[Dataset items]

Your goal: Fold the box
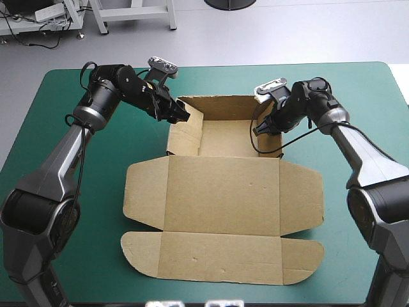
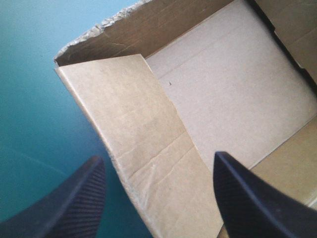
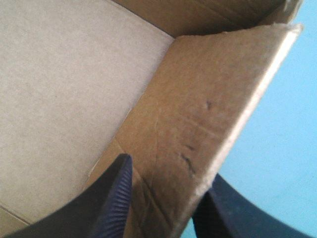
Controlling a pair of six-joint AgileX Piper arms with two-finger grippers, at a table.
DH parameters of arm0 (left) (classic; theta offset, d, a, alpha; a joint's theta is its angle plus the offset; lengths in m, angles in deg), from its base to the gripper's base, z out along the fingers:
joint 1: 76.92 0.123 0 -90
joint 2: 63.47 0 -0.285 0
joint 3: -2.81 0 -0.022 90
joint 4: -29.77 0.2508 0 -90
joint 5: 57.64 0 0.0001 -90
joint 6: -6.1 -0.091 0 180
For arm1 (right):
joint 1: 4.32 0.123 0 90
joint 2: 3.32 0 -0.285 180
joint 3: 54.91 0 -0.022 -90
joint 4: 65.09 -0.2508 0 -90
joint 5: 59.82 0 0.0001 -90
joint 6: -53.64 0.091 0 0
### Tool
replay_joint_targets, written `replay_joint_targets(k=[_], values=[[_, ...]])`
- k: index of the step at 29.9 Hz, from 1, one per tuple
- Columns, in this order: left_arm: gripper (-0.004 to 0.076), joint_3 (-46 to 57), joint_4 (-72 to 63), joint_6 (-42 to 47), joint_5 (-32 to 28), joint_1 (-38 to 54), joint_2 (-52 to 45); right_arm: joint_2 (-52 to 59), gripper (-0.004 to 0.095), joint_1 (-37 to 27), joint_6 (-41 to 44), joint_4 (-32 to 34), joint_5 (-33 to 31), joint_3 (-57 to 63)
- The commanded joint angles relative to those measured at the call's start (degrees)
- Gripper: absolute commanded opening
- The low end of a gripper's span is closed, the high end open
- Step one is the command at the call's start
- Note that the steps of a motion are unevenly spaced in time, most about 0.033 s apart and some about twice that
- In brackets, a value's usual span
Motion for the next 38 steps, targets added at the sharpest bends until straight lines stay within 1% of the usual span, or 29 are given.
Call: replay_joint_targets(k=[1, 3, 11, 14, 17, 21, 23, 26, 29, 31, 33, 38], values=[[0.0455, -2.05, -1.78, 0.39, -3.13, -0.4, -3.8, 3.14, 0.0359, -0.14, 2.82, -0.11, 3.79, -1.97], [0.0455, -2.05, -1.66, 0.39, -3.77, -0.4, -4.06, 3.14, 0.0358, -0.14, 4.97, -0.11, 4.39, -1.97], [0.0455, -2.05, -1.53, 0.39, -3.97, -0.4, -4.8, 4.28, 0.0358, -0.25, 4.99, 1.86, 3.88, -1.97], [0.0455, -2.16, -1.53, 0.5, -3.26, -0.29, -6.05, 5.47, 0.0358, -0.25, 4.99, 3.18, 3.83, -2.53], [0.0455, -2.16, -1.64, 0.6, -1.01, -0.29, -8.25, 7.11, 0.0358, -0.25, 5.85, 4.82, 3.8, -3.18], [0.0447, -2.16, -1.75, 0.97, 4.98, -0.29, -12.24, 8.54, 0.0359, -0.25, 6.83, 5.17, 2.5, -3.77], [0.044, -2.16, -2.0, 1.9, 8.0, -0.29, -14.55, 8.54, 0.0358, -0.25, 6.83, 4.96, 0.13, -4.31], [0.0421, -2.16, -2.14, 2.03, 10.65, -0.29, -18.2, 8.54, 0.0358, -0.25, 6.98, 4.51, -3.9, -4.31], [0.0397, -2.05, -2.27, 3.36, 10.66, -0.29, -22.5, 8.54, 0.0358, -0.25, 9.63, 4.39, -7.89, -4.31], [0.0386, -2.05, -2.96, 3.36, 10.66, -0.29, -25.71, 8.54, 0.0358, -0.25, 10.04, 4.39, -9.35, -4.31], [0.0386, -2.05, -2.99, 3.36, 10.66, -0.29, -28.93, 8.54, 0.0358, -0.25, 10.04, 3.71, -9.46, -4.16], [0.0386, -1.52, 0.46, 4.49, 10.66, -0.29, -35.88, 7.8, 0.0358, -0.25, 10.04, -1.23, -8.86, -4.08]])
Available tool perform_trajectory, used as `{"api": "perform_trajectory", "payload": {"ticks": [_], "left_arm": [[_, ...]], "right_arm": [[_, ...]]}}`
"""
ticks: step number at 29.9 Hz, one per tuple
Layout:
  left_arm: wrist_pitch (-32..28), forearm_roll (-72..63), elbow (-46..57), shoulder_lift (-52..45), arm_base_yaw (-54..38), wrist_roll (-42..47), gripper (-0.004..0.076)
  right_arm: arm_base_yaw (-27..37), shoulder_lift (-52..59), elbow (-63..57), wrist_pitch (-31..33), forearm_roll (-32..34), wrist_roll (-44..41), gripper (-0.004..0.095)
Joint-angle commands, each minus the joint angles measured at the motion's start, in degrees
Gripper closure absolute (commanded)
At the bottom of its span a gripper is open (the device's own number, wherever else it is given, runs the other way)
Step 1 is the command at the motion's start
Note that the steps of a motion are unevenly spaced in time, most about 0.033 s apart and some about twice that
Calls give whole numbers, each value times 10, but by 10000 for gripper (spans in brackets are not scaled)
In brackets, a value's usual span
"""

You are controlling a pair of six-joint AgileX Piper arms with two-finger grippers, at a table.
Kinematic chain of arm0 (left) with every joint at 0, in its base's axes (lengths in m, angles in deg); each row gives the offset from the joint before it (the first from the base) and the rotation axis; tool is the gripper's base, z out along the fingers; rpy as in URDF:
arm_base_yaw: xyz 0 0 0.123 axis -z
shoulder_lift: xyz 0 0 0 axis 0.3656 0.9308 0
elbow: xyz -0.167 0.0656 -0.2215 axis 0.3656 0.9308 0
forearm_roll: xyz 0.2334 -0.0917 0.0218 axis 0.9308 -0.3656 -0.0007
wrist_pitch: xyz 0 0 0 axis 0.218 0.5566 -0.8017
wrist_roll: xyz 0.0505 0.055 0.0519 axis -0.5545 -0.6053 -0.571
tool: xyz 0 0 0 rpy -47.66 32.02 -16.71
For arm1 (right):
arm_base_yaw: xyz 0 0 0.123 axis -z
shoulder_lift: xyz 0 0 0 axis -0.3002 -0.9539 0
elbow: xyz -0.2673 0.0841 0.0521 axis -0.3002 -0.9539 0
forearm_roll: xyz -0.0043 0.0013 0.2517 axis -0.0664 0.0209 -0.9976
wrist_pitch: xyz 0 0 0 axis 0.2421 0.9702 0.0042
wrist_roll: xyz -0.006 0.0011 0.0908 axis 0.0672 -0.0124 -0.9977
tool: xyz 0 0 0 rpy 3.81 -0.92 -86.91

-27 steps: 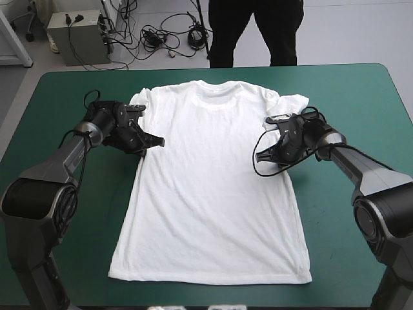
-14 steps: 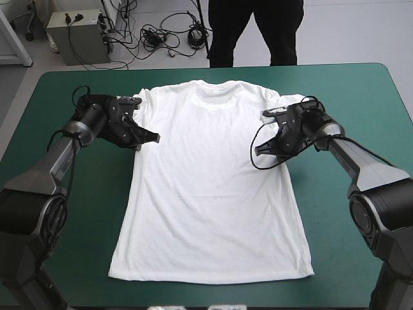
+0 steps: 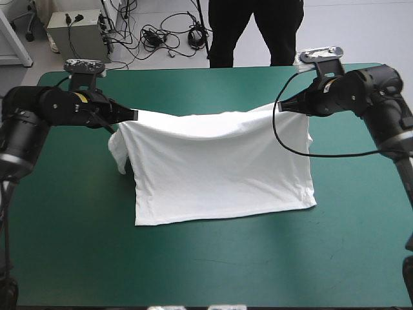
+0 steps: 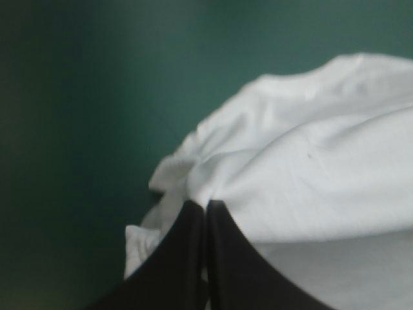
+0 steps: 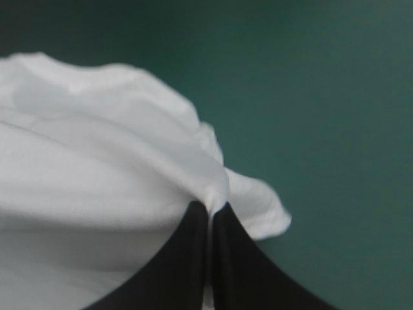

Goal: Fold the cloth

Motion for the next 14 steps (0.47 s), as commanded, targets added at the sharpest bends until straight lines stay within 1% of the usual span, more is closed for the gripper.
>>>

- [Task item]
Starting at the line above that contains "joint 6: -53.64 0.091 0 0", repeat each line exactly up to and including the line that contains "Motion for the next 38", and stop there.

- [Exercise result]
joint 6: -53.64 0.091 0 0
### Tool
replay_joint_targets, written `replay_joint_targets(k=[_], values=[[_, ...]])`
- k: index of the step at 29.9 Hz, from 1, one per tuple
- Columns, in this order: left_arm: gripper (-0.004 to 0.076), joint_3 (-46 to 57), joint_4 (-72 to 63), joint_6 (-42 to 47), joint_5 (-32 to 28), joint_1 (-38 to 54), joint_2 (-52 to 45); right_arm: joint_2 (-52 to 59), gripper (-0.004 to 0.095), joint_1 (-37 to 27), joint_6 (-41 to 44), joint_4 (-32 to 34), joint_5 (-33 to 31), joint_3 (-57 to 63)
- The commanded joint angles relative to those measured at the call's start (degrees)
- Gripper: absolute commanded opening
- The low end of a gripper's span is closed, the high end open
- Step one is the command at the call's start
- Note that the steps of a motion are unevenly spaced in time, most about 0.033 s apart and some about twice that
- In brackets, a value's usual span
Motion for the next 38 steps, targets added at the sharpest bends until straight lines stay within 1% of the usual span, or 29 are given.

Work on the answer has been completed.